I know it's a serious thread but the talk of flesh wounds and the thought of you trying to pick up the injured Tokay and getting attacked kept conjuring up images from Monty Python and the Holy Grail!


You are indeed brave, Sir Knight, but the fight is mine! 


Oh, had enough, eh? 


(Hope the little girl heals soon, Tom).


----------



## fredsshed (Jan 16, 2012)

shit :gasp:


----------



## ShaneLuvsMonitors (Sep 27, 2008)

Oh thats noting you should see what my missus does to me when were finished :lol2: 

On a more serious note. 

Shes a very tough little gecko :no1: 

I hope she has no further complications from this and it heals perfectly


----------



## loonymoony (Oct 22, 2009)

*and there was me miffed......*

*Oh my Tom :gasp: and there was me miffed with one of my lads for being way to rough with his lady, makes that look like foreplay. 
Heres hoping she heals up without issue, shame they couldn't use some of that 'spray on skin stuff' so it was fully sealed (I had this used when I fell on some rocks fossil hunting and cut my foot open bad, skinned a whole section just llike your girl, we were in a remote place, so saw to it there and then, they cleaned my foot, dried and then sprayed on this artificial skin, did the job a treat, don't suppose it's rep friendly though and bloody hell did it hurt, if there had been a roof I'd have gone through it) Keep us posted on her progress. 
It is weird how certain males and females just don't gel and stuff like this occurs, I've seen it with the leo's and I am curious as to what 'sets' them off as it were, from the initial mating show, all seems good, then wham! outright aggression, luckily I was watching my guys, so split before serious damage was done, but I don't doubt something similarly awful would have occured, had I not intervened, just bad luck it happened just after you had gone to bed.*


----------



## LizardAli (Jan 30, 2012)

*O..m..g..*

Thats awful.. watching that video made me really uncomfortable.. kinda feels like your spying on something you shouldnt see! I hope she makes a full and swift recovery and I think I'll stick to my bearded dragons now! x


----------



## Tombo46 (Aug 5, 2010)

LizardAli said:


> Thats awful.. watching that video made me really uncomfortable.. kinda feels like your spying on something you shouldnt see!
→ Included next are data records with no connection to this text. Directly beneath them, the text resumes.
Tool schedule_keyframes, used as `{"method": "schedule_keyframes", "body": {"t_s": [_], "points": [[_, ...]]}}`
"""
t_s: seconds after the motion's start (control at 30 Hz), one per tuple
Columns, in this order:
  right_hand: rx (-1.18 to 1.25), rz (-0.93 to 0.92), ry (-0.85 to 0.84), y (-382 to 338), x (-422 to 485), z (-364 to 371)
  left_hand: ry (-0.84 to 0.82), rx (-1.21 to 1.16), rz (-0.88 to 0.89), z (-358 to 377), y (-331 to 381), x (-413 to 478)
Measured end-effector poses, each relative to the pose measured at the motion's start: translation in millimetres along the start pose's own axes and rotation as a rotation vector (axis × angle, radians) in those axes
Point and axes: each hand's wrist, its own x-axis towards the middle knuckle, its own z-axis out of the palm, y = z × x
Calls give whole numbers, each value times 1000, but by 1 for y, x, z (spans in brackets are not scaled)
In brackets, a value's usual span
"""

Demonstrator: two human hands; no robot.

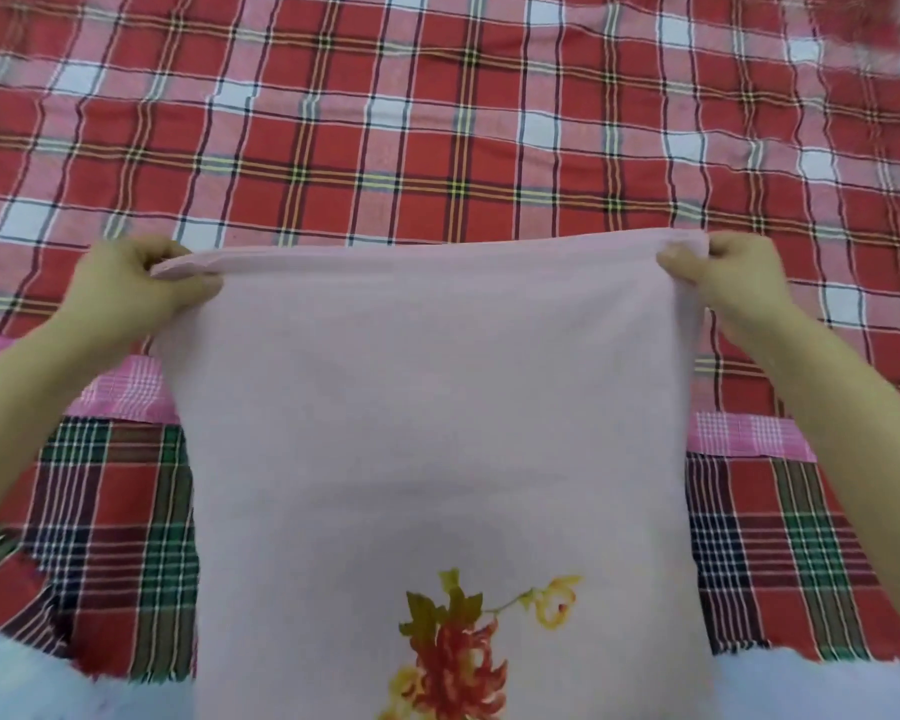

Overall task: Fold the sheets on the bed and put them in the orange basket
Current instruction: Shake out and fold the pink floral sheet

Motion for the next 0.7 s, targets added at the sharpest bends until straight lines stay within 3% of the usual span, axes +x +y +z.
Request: {"method": "schedule_keyframes", "body": {"t_s": [0.13, 0.23, 0.33, 0.43, 0.57, 0.7], "points": [[-383, 160, -18, 30, 43, 32, -25, 213, -156, 36, -15, 35], [-572, 127, 20, 40, 33, 42, 73, 157, -328, 53, -35, 25], [-538, 34, 111, 50, -14, 34, 212, 100, -391, 63, -53, -26], [-511, 71, 62, 87, -95, 19, 199, 136, -453, 73, -84, -109], [-515, 386, -73, 145, -202, 8, 60, 93, -605, 102, -117, -214], [-410, 612, -32, 183, -260, 4, 13, 199, -813, 121, -138, -278]]}}
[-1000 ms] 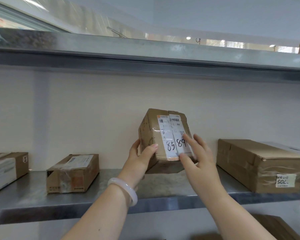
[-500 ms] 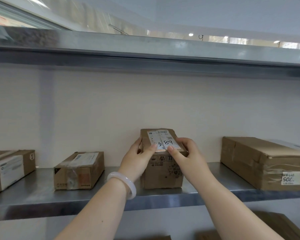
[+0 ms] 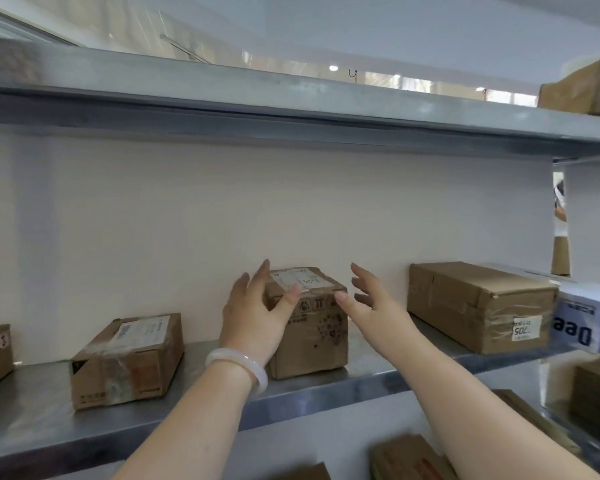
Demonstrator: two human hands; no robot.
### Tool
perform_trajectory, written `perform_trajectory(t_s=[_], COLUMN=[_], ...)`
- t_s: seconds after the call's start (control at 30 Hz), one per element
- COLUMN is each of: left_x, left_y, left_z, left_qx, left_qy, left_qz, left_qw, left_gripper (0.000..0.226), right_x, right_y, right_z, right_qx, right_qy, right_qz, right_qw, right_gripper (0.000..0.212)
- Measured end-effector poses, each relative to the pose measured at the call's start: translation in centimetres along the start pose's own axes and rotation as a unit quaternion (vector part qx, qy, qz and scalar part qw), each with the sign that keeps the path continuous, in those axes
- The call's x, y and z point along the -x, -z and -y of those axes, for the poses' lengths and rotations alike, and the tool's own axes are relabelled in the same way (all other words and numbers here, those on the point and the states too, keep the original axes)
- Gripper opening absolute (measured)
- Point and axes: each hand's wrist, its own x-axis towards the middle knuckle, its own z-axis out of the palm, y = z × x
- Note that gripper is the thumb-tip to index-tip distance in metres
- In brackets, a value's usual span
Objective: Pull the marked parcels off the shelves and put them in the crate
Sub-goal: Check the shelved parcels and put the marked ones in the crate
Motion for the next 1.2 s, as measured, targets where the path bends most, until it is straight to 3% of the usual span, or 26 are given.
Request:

I hope she makes a full and swift recovery and I think I'll stick to my bearded dragons now! x


That's not spying...THIS is spying!!

video | Flickr - Photo Sharing!


----------



## simon31uk (Jan 6, 2012)

after watching that vid u posted
you probably would have still had some sort of injury to the female Tokay. as the males lunge was like superfast. you'd have provably got bitten too seperating them

hope she gets well and keep ud all posted with update pics of how she healing

would be interesting to see


----------



## Tombo46 (Aug 5, 2010)

kelsey7692 said:


> Aww poor little girl! I've posted a link to this thread on the Geckos Unlimited UK page for people who don't use the forum.
> 
> I know this might be a weird question, but will the area scar at all? I don't know much about reptile skin healing so thought it was worth asking.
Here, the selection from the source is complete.